-- ACTION ITEM --
Write out every entry exactly as given, but omit the pictures.

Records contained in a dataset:
□ □ □ □
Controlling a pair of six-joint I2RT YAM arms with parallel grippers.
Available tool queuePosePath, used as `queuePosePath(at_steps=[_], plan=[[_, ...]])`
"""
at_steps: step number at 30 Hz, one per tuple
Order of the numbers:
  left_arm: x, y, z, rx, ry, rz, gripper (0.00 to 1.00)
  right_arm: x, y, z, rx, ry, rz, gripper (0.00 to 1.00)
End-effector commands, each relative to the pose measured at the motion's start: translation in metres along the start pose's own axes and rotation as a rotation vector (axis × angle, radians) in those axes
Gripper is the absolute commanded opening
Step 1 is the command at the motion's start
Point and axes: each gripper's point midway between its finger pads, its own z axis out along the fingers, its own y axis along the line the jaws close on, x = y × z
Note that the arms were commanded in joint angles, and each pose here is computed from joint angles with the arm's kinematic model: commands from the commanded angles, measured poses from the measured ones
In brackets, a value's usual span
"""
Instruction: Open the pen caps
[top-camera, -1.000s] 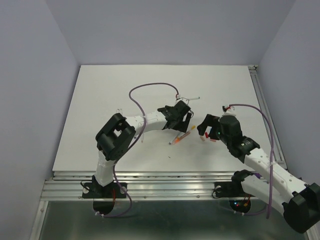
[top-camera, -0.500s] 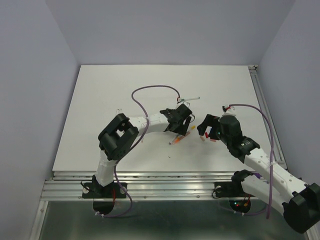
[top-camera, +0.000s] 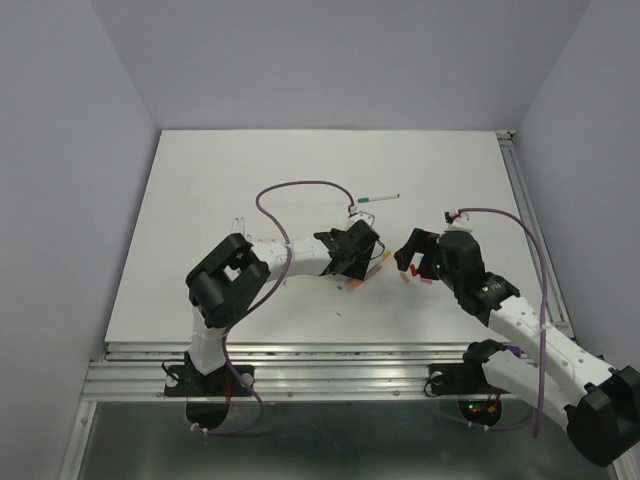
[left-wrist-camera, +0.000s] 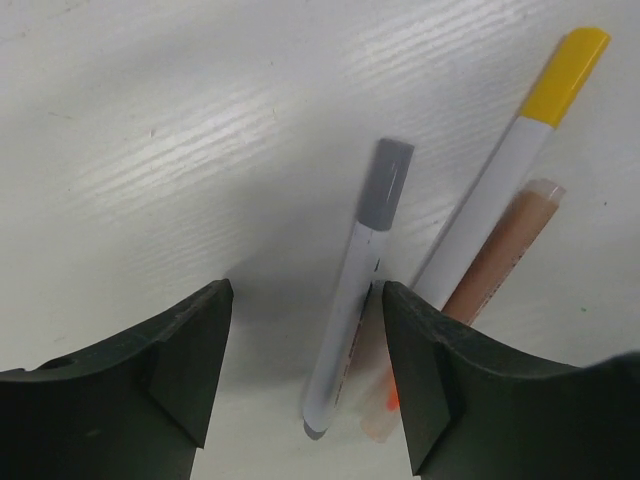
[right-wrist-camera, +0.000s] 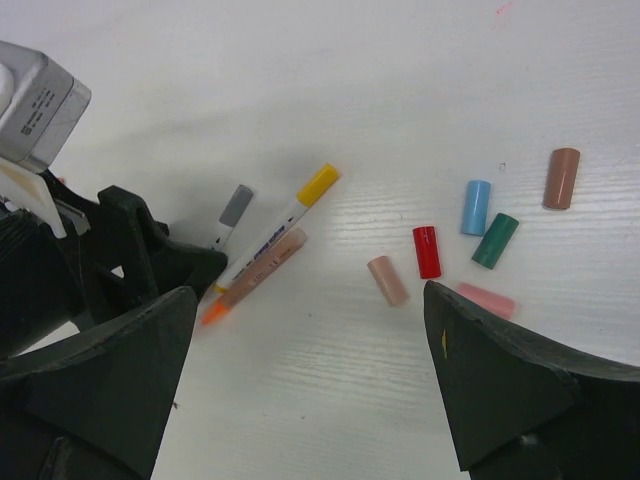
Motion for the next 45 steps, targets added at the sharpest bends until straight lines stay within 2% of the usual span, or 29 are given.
queuePosePath(at_steps=[1,7,17,20,22,26,34,42,45], plan=[[0.041,0.000,-0.017,0.010,0.097,0.004,0.72,-0.004,0.000,0.000,-0.008,-0.025,-0.003,1.00],[0.057,0.003,-0.020,0.008,0.102,-0.003,0.63,-0.005,0.001,-0.001,-0.015,-0.030,0.001,1.00],[0.043,-0.012,-0.003,0.039,0.094,0.068,0.55,-0.006,0.001,-0.003,-0.020,-0.037,0.004,1.00],[0.047,-0.015,0.000,0.055,0.110,0.087,0.36,-0.007,0.001,-0.004,-0.017,-0.040,0.005,1.00],[0.050,-0.014,0.001,0.056,0.117,0.097,0.27,-0.007,0.001,-0.004,-0.018,-0.040,0.005,1.00],[0.055,-0.009,0.000,0.043,0.125,0.103,0.01,-0.007,0.001,-0.004,-0.019,-0.041,0.006,1.00],[0.032,0.004,-0.013,-0.020,0.037,0.099,0.00,-0.008,0.004,-0.005,-0.033,-0.040,0.002,1.00],[-0.030,0.012,-0.065,-0.042,-0.166,0.022,0.00,-0.008,0.015,-0.009,-0.101,-0.039,-0.020,1.00],[-0.041,0.017,-0.086,-0.031,-0.216,0.002,0.00,-0.011,0.026,-0.013,-0.161,-0.047,-0.025,1.00]])
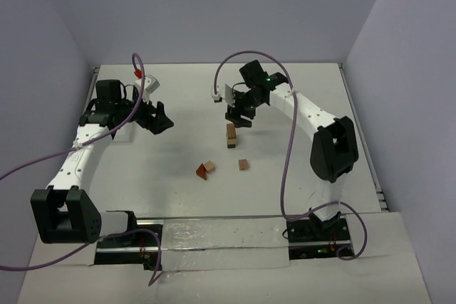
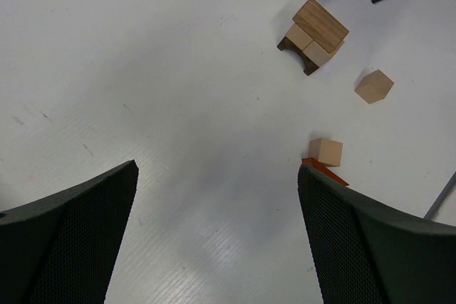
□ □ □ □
-- WRITTEN SOLUTION --
Controlling a pair of six-joint I2RT YAM arms with parallel grippers.
Available tool queuePosePath, used as `queuePosePath(at_steps=[_], plan=[[_, ...]])`
"""
at_steps: step number at 30 Hz, one per tuple
Order of the numbers:
  left_arm: x, y, z, rx, ry, rz, gripper (0.00 to 1.00)
  right_arm: x, y, z, rx, ry, rz, gripper (0.00 to 1.00)
End-effector commands, each relative to the pose measured at the motion's start: translation in metres along the start pose's own axes and rotation as a rotation vector (axis × angle, radians) in those axes
Gripper is the absolute commanded opening
Step 1 is the command at the motion's start
Point and axes: each gripper's point midway between its finger pads, its own z axis out along the fingers, its own y axis along the line the jaws close on, x = y × z
Note that the arms were commanded in joint angles, and each pose here is computed from joint angles with the arm's kinematic model: commands from the commanded angles, measured poses from the measured ones
In brackets, a value's usual span
"""
Instruction: Open the pen caps
[top-camera, -1.000s] 
[top-camera, -0.500s] 
[top-camera, +0.000s] 
[left-wrist-camera, +0.000s] 
[right-wrist-camera, +0.000s] 
Motion for the next 45 steps, targets added at the sharpest bends until straight lines stay within 2% of the usual span, or 29 are given.
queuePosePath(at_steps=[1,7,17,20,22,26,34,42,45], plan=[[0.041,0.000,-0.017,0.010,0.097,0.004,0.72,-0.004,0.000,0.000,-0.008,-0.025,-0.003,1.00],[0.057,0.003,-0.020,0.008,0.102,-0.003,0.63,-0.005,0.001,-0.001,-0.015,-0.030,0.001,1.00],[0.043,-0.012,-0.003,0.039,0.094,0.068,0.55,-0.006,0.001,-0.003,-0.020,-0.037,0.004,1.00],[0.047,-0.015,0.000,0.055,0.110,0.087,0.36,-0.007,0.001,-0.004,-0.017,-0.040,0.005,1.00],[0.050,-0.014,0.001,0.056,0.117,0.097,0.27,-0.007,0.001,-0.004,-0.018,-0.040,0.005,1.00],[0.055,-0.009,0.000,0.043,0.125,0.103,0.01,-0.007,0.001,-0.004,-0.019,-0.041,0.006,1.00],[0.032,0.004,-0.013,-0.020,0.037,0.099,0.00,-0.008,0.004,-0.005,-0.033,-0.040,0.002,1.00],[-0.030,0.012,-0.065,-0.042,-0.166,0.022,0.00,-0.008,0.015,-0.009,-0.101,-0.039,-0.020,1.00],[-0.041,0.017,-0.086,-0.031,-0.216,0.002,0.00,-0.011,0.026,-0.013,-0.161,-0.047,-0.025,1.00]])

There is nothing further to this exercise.